— TASK TO COMPLETE —
Set down exactly the lines that run from the line with "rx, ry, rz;" to the end of the data, and nothing else.

— INFORMATION SUPPLIED —
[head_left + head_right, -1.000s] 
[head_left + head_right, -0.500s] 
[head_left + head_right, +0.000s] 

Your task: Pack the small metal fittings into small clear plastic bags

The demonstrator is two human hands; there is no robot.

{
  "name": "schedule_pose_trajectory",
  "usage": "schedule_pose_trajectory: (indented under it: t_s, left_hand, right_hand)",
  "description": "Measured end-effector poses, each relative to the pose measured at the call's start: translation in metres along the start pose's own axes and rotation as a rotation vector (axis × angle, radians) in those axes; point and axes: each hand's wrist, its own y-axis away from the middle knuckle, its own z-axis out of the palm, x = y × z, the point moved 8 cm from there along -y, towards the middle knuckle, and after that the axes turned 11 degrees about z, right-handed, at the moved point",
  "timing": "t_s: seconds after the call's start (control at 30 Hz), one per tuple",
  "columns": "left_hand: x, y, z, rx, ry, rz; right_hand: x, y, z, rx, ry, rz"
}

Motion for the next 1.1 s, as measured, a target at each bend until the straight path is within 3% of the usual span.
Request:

— TASK ANSWER —
  "columns": "left_hand: x, y, z, rx, ry, rz; right_hand: x, y, z, rx, ry, rz"
}

Motion for the next 1.1 s, as measured, a target at each bend until the straight path is within 3% of the usual span.
Request:

Nothing further remains for this exercise.